In his second term in the presidency, Reagan was much less aggressive in the Cold War. Following Geneva, and subsequent summits at Reykjavik, Washington, and Moscow (86, 87 and 88 respectively), the agreements between the Superpowers led to a cooling off in relations again, though this can largely be put down to the policies of Gorbachev, in both glasnost (openness), and perestroika (restructuring). Throughout these meetings, Reagan was viewed as the only man who could have led to such cooling off in relations with the USSR. He was viewed as a hardline, anti-communist republican, and the fact that he would allow the cold war to die, meant that there was a great deal of credibility back home with the policy.
Now, whether he led to its downfall is the tricky side of the question. That depends on what you define as the end of the Cold War. Some individuals view the Moscow Summit in 1988 as the end of the Cold War, some view the fall of the Berlin Wall in 1989 as the end, and some view it as the breakup of the USSR in 1991. He did a great deal to ease relations between the superpowers by being open to diplomacy in his second term, and having the credibility at home to make these summits carry a great deal of weight in the USA.
Other possible reasons for the ending are attributed to the Soviet side of things, quite likely with slightly more accuracy. By 1985, the Soviet economy was stagnating, and Gorbachev realised that something needed to be done to fix this. As I mentioned above, Perestroika and Glasnost were his primary policies here. Perestroika involved the complete restructuring of the economy, to follow a more free-market ideal and allow for more private sector growth. Glasnost involved removing state censorship of media, and creating more transparency in the government's actions. Unfortunately, by 1990, the Soviet economy had gotten worse, and was declining rather than showing growth. These situations led Gorbachev to actively seek better relations with the US.
When Reagan began to spend more on the military in the early 80s, there is no way the USSR could have engaged in a second arms race.
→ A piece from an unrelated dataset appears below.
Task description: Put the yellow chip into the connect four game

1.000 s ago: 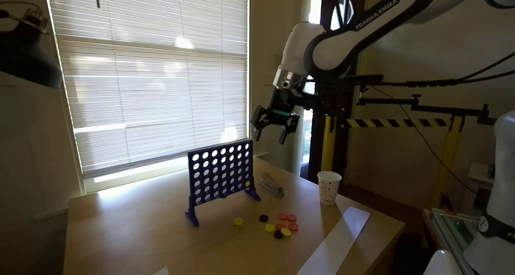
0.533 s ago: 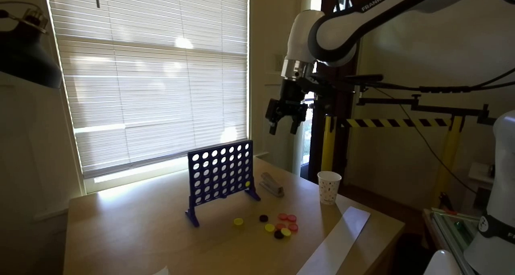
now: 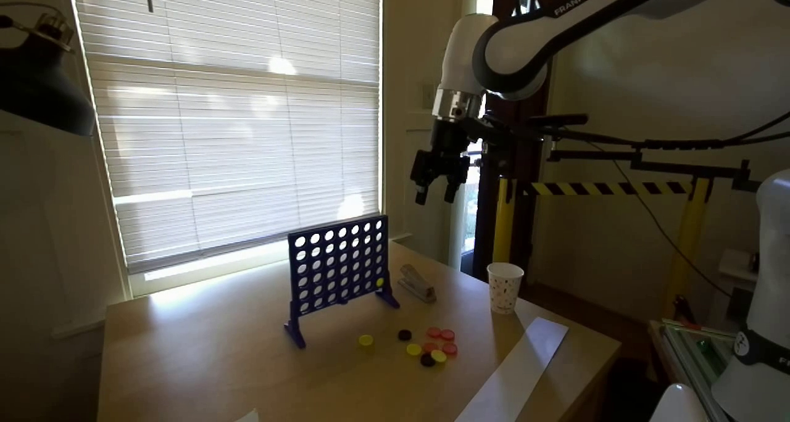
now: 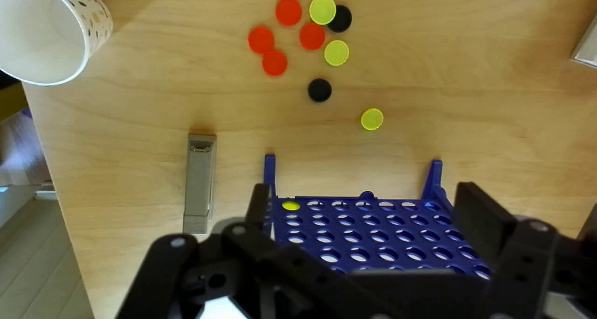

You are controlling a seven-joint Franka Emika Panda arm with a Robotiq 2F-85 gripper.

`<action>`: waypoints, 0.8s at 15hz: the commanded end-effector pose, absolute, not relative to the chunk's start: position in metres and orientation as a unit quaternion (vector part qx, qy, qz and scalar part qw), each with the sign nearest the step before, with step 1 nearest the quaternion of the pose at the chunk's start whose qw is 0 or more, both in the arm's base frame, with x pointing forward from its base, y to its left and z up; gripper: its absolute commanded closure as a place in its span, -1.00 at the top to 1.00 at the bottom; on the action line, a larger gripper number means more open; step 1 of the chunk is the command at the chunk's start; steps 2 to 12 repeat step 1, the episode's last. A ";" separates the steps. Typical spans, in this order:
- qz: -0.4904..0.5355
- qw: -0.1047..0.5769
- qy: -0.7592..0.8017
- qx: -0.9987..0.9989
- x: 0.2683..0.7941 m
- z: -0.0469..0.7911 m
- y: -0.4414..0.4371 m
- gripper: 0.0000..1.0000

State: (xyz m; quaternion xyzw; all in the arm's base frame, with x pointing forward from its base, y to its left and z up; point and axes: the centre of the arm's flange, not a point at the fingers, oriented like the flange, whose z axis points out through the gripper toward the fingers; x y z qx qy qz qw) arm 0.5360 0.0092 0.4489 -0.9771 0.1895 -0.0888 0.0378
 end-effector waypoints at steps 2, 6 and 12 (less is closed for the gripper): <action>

The economy was not prepared, and so you could argue that Gorbachev was forced into diplomacy by Reagan's actions. In short, it can be argued that his actions were a reason for the end of the Cold War. Other factors are the Soviet Economy, and Gorbachev's policies. There are a number of other factors, such as 'people power' that I know slightly less about, that other historians consider important to the fall of the USSR.